Farro is very low in gluten, a useful thing to know. I used farro perlato, where the hull of the grain has been removed so there is no need to pre-soak (actually perlato was the only kind I could find in the supermarket here). Just cover with about 7 cm water, bring to simmer point uncovered, and simmer for 6-10 minutes or just until the texture of the grains are chewy but not raw tasting or tough. Drain immediately, refresh under cold water and drain again. I added roasted eggplant, red capsicum (raw), diced apple, toasted walnuts and almonds, red onion slices, diced feta cheese and lots of chopped flat leaf parsley. Then I tossed in a garlic, lemon, honey and rosemary dressing. Obviously farro can carry flavours such as curry, mustard, orange, spices, mint or coriander just as well, and heaps of different chopped vegetables and/or fruits. It's also great thrown into soups, just as it is.
|It was quite a big bowl full!|
I've not met anyone who doesn't like biscotti, but here in Prato they have a special claim to fame. Not only did these famous twice-baked biscuits originate in Prato - the first documented recipe for them is centuries old and preserved in the State of Prato - but Elizabeth Taylor was especially fond of biscotti di Prato, or cantuccini as they are called here. They come in all flavours, and are centre stage in most food shops and bakeries; the Antonio Mattei shop has been doing a great trade in making, marketing and exporting them for generations.

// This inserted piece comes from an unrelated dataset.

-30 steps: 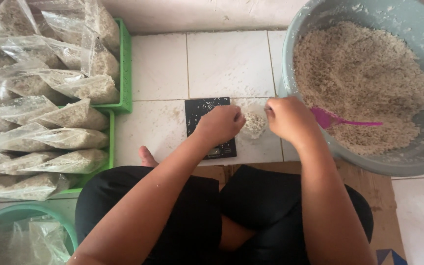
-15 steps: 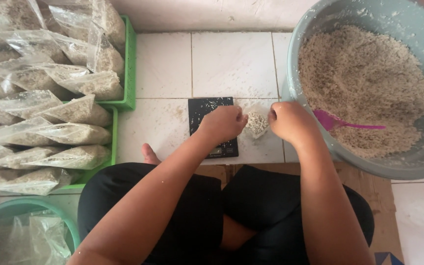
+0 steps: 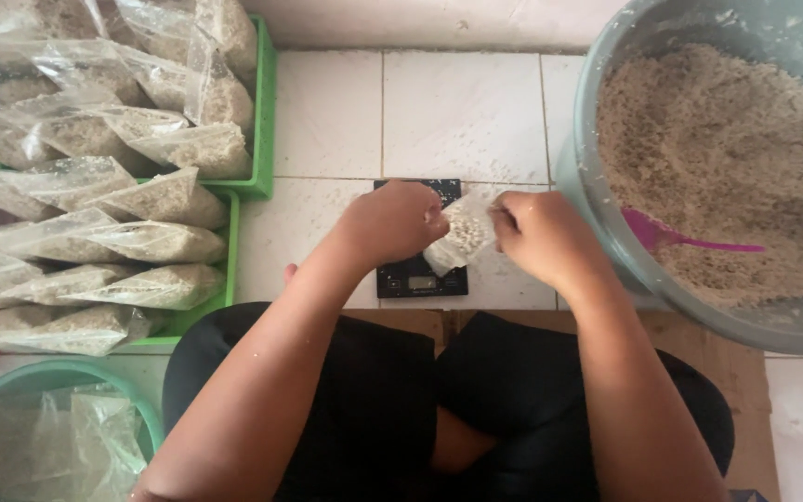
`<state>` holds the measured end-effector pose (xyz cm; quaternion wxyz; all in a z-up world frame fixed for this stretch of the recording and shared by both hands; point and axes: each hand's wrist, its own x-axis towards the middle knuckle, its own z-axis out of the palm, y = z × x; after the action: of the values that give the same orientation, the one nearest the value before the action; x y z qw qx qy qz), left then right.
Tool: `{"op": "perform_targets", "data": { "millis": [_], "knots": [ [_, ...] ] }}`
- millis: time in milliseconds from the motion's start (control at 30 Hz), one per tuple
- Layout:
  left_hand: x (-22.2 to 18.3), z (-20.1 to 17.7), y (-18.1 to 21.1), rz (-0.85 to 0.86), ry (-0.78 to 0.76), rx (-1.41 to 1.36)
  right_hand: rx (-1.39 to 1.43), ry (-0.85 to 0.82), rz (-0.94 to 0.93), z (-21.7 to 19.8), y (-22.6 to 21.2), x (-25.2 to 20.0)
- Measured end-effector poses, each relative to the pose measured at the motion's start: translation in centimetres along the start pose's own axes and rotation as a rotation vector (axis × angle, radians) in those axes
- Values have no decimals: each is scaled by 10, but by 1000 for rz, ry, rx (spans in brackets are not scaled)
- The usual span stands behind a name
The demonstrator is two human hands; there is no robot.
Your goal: The person fills small plastic bags with a fermented soybean mixture using a scoop, weighs each bag on a digital scale, and seals the bags by hand before placing them into a green tray.
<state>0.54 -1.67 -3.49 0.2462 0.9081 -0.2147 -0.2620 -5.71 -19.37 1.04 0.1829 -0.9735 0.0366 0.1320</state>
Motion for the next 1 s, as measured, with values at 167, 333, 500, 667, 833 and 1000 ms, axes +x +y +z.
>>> {"op": "perform_targets", "data": {
  "millis": [167, 333, 500, 667, 833, 1000],
  "knots": [
    [0, -8, -19, -27, -30, 99, 49, -12, -85, 28, -1, 10],
    [0, -10, -21, -83, -27, 139, 51, 60, -160, 32, -12, 12],
    [2, -8, -24, -95, -20, 149, 70, 25, -152, 25, -14, 5],
    [-6, -10, -14, -125, -43, 186, 140, 4, -126, 18, -20, 3],
    [-11, -19, -10, -181, -66, 185, 153, -4, -117, 14, -23, 2],
    [-6, -13, -15, -197, -85, 191, 150, -10, -118, 14, -22, 1]
  ]
}}
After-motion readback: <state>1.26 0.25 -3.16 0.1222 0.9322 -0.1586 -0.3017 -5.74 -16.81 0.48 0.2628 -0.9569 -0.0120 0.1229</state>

Traditionally, cantuccini is either dunked in vinsanto, a rather sweet wine similar to a marsala; or served with vinsanto on the side (I'm sure the Roman legions weren't too concerned with such niceties, though, and ate them more because they keep a long time). They're the perfect finish to a meal - not heavy or intrusive but they have loads of texture, taste and are so simple to make.